*Problem to work on*. Below are the records; output them exactly from the first line through the line with "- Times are", stopping there.

▼

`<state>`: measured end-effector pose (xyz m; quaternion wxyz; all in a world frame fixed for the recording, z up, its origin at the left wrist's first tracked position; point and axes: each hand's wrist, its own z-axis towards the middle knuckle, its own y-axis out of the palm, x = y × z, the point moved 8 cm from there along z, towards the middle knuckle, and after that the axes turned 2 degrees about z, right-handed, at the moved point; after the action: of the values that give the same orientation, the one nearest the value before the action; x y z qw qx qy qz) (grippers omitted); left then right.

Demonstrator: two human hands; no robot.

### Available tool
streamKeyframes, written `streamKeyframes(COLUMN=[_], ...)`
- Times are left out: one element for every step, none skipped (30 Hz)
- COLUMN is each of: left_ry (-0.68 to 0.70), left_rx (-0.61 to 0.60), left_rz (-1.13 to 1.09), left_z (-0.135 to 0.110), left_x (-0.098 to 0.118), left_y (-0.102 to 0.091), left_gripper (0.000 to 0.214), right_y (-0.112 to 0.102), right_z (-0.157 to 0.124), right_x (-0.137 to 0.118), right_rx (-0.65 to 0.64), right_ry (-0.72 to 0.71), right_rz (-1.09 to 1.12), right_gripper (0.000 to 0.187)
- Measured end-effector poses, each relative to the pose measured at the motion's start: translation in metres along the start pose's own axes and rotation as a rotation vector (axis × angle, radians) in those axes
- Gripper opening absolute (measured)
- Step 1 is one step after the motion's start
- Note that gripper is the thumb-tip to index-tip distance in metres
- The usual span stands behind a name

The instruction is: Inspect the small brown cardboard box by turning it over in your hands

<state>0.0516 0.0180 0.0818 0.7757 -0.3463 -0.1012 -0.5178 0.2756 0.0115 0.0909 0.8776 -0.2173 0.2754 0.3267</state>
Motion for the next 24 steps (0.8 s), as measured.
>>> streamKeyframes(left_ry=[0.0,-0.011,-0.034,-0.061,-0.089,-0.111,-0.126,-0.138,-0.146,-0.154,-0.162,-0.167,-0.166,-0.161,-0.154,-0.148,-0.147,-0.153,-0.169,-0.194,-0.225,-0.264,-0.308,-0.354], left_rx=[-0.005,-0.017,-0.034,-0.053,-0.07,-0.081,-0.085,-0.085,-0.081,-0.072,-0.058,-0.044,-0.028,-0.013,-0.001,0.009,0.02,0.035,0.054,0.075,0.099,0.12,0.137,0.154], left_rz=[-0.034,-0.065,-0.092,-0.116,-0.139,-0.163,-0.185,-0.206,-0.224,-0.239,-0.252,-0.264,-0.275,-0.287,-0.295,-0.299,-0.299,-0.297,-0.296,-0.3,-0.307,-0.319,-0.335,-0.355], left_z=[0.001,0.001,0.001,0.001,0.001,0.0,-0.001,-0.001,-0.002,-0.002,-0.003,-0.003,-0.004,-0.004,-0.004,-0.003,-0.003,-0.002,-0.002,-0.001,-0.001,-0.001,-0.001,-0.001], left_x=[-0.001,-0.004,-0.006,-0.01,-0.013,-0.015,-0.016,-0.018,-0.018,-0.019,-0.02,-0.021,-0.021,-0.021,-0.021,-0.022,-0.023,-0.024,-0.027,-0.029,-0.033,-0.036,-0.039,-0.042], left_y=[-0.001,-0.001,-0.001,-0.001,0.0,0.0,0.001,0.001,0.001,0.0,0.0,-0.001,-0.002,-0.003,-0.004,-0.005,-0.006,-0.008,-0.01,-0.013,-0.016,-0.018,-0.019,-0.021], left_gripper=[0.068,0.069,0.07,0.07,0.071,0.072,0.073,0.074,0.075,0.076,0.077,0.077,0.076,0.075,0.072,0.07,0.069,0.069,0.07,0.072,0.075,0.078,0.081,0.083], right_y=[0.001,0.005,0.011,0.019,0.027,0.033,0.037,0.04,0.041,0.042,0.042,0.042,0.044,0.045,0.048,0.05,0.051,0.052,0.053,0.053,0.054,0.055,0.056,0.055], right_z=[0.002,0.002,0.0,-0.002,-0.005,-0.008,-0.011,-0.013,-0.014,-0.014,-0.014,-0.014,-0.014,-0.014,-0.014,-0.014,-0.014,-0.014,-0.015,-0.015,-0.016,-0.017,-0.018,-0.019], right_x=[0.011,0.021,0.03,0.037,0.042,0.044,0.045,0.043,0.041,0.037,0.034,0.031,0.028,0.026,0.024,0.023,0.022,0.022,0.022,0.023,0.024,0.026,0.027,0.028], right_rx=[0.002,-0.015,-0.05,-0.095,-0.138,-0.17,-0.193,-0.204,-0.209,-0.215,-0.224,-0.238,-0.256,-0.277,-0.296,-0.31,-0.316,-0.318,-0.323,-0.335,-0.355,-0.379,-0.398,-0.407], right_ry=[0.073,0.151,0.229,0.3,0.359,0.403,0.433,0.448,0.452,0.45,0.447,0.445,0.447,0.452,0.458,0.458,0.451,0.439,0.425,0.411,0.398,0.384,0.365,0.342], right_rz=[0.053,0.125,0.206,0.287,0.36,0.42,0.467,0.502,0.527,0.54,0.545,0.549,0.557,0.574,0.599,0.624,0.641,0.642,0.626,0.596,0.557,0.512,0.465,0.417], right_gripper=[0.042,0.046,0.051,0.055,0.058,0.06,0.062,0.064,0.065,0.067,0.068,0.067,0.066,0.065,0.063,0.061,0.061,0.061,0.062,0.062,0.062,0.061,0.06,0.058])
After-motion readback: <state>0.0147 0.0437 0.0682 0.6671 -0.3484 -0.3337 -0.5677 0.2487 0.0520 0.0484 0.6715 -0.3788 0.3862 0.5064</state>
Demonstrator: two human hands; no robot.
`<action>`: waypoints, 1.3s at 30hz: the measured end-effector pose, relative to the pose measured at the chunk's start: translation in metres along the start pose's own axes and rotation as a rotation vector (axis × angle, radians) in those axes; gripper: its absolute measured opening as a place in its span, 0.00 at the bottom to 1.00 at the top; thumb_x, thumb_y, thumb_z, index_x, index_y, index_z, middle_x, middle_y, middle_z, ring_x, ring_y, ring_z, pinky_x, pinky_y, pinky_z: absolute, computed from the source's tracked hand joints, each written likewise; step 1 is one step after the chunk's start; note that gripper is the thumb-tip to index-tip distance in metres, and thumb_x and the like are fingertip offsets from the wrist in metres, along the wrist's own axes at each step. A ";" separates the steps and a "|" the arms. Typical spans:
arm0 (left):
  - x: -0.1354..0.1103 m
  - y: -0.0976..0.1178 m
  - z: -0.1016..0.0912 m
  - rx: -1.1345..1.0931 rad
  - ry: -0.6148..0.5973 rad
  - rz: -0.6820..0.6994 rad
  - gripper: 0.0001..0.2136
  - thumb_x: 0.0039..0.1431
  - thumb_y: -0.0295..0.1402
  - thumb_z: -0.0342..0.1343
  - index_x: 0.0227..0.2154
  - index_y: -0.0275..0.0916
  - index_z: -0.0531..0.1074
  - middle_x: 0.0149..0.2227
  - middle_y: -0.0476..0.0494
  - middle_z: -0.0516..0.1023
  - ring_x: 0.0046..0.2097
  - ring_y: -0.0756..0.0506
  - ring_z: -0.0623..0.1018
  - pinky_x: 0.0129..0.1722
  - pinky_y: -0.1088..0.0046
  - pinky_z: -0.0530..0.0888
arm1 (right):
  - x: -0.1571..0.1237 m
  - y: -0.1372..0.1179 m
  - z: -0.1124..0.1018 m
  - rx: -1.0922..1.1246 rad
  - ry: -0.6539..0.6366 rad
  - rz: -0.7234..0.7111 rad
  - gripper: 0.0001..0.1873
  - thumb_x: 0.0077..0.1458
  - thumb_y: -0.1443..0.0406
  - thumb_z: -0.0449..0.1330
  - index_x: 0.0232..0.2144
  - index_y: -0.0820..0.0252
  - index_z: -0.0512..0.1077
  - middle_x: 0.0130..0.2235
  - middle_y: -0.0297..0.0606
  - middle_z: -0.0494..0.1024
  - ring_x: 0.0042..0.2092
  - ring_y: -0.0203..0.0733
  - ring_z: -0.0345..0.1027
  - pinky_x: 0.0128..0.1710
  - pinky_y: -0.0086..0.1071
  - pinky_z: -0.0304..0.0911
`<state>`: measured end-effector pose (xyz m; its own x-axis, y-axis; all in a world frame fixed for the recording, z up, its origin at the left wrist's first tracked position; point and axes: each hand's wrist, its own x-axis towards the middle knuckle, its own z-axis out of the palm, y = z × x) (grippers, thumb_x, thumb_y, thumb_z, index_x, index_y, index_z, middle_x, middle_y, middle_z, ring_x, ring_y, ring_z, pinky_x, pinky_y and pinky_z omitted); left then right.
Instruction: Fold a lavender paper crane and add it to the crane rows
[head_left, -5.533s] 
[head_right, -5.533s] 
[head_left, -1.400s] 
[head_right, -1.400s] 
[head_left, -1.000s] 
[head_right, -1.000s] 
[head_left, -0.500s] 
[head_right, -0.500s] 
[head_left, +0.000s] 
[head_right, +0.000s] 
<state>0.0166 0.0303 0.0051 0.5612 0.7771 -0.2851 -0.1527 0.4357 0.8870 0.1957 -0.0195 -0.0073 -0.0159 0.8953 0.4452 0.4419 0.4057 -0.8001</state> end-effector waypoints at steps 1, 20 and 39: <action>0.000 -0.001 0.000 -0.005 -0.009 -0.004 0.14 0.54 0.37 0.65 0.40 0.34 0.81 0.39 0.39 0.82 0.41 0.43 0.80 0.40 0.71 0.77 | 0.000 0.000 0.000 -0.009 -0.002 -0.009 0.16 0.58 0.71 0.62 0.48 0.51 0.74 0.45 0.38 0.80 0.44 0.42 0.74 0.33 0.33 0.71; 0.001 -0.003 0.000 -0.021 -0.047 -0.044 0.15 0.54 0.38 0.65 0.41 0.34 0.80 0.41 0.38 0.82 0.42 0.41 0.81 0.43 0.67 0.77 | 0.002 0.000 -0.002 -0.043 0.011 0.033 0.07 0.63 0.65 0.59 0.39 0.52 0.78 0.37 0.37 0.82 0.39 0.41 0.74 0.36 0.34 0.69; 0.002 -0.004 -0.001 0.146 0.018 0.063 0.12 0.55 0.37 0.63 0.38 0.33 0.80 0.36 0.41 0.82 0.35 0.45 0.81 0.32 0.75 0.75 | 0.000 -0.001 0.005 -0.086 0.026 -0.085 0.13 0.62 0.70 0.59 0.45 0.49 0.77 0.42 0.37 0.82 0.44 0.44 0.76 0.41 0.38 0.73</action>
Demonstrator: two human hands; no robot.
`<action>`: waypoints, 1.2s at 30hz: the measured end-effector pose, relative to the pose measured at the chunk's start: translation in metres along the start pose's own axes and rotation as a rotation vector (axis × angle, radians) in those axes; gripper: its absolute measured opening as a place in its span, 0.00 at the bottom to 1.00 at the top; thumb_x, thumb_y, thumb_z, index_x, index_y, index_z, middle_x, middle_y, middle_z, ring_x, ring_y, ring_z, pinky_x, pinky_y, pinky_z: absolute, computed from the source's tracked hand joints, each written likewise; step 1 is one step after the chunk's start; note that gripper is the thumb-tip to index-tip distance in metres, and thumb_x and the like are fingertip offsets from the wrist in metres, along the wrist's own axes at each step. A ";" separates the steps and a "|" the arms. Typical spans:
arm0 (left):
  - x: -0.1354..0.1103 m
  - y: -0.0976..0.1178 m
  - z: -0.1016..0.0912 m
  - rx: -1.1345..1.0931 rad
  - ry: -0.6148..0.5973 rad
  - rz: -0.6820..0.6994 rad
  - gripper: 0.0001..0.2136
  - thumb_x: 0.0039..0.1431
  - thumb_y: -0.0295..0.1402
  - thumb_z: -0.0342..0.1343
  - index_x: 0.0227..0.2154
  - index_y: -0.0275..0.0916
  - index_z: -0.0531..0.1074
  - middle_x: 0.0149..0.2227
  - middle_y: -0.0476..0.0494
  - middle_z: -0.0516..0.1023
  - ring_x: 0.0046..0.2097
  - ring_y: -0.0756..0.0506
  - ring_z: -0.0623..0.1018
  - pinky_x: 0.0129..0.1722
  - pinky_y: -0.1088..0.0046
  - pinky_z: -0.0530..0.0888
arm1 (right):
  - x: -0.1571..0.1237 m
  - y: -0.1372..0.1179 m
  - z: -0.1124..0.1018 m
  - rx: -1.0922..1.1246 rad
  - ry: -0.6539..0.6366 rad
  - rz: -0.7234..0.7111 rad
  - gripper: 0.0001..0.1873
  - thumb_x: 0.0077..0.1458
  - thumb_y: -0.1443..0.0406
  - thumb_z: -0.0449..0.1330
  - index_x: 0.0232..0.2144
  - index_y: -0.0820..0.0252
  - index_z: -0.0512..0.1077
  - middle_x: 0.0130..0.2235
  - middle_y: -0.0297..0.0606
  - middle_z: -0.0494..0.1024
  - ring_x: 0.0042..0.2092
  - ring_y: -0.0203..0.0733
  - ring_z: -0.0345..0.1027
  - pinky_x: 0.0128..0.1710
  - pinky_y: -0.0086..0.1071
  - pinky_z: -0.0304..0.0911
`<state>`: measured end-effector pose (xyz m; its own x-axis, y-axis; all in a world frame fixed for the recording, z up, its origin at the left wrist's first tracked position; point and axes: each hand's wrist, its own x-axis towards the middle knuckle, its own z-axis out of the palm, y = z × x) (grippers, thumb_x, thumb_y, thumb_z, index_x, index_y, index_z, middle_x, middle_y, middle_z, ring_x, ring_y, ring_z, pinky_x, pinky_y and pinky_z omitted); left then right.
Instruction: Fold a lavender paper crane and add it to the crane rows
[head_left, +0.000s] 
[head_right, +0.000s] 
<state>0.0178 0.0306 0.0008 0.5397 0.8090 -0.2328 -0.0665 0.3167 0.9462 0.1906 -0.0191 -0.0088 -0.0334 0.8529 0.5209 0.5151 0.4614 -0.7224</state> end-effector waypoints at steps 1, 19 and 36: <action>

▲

*Answer section*.
`<state>`: measured end-effector pose (xyz m; quaternion wxyz; all in a world frame fixed for the recording, z up, its origin at the left wrist's first tracked position; point and axes: each hand's wrist, its own z-axis towards the middle knuckle, its own y-axis out of the palm, x = y × z, the point moved 8 cm from there along z, towards the middle knuckle, and after that the axes turned 2 degrees about z, right-handed, at the moved point; after the action: of the values that give the same orientation, the one nearest the value before the action; x y z qw qx qy qz) (grippers omitted); left then right.

Demonstrator: two human hands; no robot.

### Available tool
streamKeyframes, written `streamKeyframes(COLUMN=[_], ...)`
- Times are left out: one element for every step, none skipped (30 Hz)

There is nothing further to this answer.